Ericsson CEO Hans Vestberg is never shy about expressing his vision for the connected-everything world of the future. In fact, he just might be the single biggest promoter of the mythical "connected toothbrush." And while Vestberg's keynote at this year's International CES might have bordered on science fiction, it's certainly an informed projection of how technology, specifically wireless technology, is changing the way humans live, work and play on planet Earth.

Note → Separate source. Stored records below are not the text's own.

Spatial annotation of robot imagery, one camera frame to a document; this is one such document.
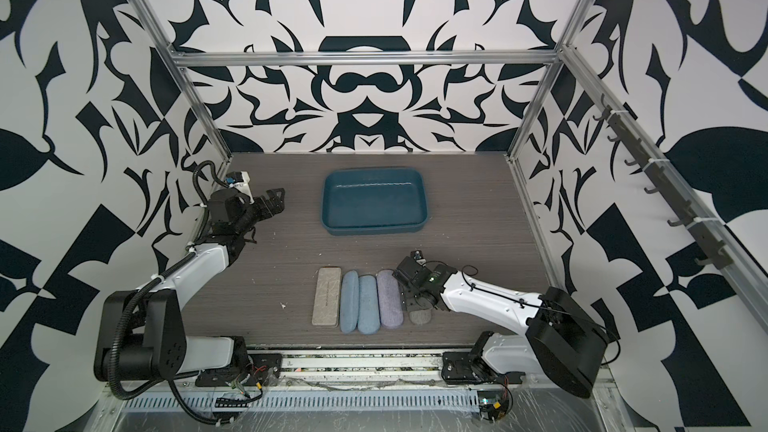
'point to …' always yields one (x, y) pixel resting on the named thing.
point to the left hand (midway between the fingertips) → (267, 189)
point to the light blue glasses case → (349, 311)
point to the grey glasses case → (420, 317)
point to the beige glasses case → (325, 310)
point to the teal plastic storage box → (374, 201)
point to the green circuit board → (493, 404)
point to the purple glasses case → (390, 299)
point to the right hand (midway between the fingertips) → (414, 294)
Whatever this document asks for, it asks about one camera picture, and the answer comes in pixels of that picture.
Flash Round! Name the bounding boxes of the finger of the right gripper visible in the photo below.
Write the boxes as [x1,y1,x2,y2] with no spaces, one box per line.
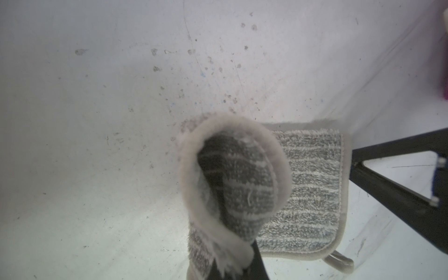
[350,128,448,253]

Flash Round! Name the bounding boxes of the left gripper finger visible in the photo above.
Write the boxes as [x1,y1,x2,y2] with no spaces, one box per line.
[210,241,269,280]

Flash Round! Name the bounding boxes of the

While Vestberg has presented at a number of CTIA conferences, Wednesday marked his first CES keynote, which is telling. So important has wireless become to nearly every segment of the CE market that it almost feels like a wireless show. Vestberg highlighted numerous examples of what Ericsson's nitty-gritty and utterly unsexy (at least for CES) chips, network hardware and software enable, which is no small deal when you consider that roughly 50 percent of all global mobile traffic goes through Ericsson equipment.

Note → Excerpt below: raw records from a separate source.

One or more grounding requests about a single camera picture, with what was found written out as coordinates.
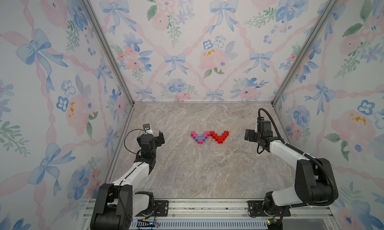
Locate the blue lego brick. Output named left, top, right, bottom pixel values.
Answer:
left=195, top=136, right=206, bottom=142

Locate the red long lego brick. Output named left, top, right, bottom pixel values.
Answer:
left=215, top=136, right=226, bottom=142

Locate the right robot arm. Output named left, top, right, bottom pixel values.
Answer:
left=245, top=116, right=339, bottom=216

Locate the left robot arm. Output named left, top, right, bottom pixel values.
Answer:
left=90, top=124, right=165, bottom=230

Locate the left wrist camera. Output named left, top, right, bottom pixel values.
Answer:
left=143, top=124, right=154, bottom=135

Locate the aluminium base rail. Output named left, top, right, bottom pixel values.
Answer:
left=79, top=197, right=340, bottom=230

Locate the aluminium corner post left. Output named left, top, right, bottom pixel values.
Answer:
left=79, top=0, right=134, bottom=108

It's essential that a company like Ericsson, which develops and manufactures what is basically the backbone of modern cellular networks, understands how usage patterns are evolving. The company does this through its R&D centers and in cooperation with institutions like MIT. Vestberg used the insights gleaned and solutions developed from these endeavors as the heart of his keynote.

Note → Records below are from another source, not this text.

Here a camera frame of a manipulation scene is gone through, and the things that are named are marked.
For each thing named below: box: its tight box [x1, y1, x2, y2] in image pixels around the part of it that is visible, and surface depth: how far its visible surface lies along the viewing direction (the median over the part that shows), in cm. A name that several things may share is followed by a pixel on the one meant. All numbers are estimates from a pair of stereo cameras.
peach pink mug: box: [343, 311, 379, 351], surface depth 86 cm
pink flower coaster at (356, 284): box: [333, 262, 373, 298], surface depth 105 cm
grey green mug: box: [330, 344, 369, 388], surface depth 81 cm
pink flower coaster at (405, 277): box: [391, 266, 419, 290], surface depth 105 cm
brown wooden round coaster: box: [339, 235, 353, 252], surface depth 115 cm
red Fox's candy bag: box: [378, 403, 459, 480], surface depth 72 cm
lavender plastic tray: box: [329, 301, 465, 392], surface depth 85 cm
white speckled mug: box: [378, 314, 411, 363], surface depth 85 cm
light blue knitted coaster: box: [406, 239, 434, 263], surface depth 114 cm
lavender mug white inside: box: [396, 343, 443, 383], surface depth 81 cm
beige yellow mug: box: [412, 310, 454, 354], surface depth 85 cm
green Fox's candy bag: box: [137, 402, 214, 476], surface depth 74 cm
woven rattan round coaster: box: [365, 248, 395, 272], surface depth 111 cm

For instance, Vestberg invited Christopher Mikkelsen, one of the co-founders of Refugees United, on stage to discuss Ericsson's partnership with United Nations High Commission for Refugees (UNHCR) and operator MTN. Together, these organization are enabling a global search engine for displaced people looking for loved ones. Some 65,000 people are now registered on the service.
"In 2009, an average organization in Kenya had the capacity to open about 900 refugee tracing cases a year," Mikkelsen said. "Since our project has been up and running, they've been able to open 70,000."
Carlo Ratti, a professor at MIT's Senseable Cities Lab, introduced a collaboration between Ericsson and MIT that looks to reveal patterns of human behavior by analyzing mobile data traffic. Ratti showed a recent project the lab completed, where various types of trash were tagged with chips and then tracked. After 24 hours, the 3,000 pieces of trash that were tagged in Seattle had been distributed by various means throughout the state of Washington. Within a month, the trash had been transported to all ends of the country.
"The network is not an abstract concept … we can use it for work and leisure, but also as a tool to reflect and better understand ourselves," Ratti said.
Vestberg also took time to announce Ericsson's new partnership with Maersk, the largest maritime shipping company in the world. Ericsson will provide tracking and diagnostic equipment for Maersk's fleet.
Vestberg's finale was definitely aimed at the CES crowd, as he demonstrated a technology called "capacitive coupling" in which a photograph was transferred from a telephone, then hand-to-hand, through the human body, to the large screen without using radio signals.
"Ultimately, we are the network," he said in describing the research project.
Ericsson estimates that by 2020, there will be 50 billion connected devices on the world's networks. Vestberg added that it's hard to predict exactly how the Networked Society will shape up, but that we can be prepared by embracing the new mindset and enabling new solutions.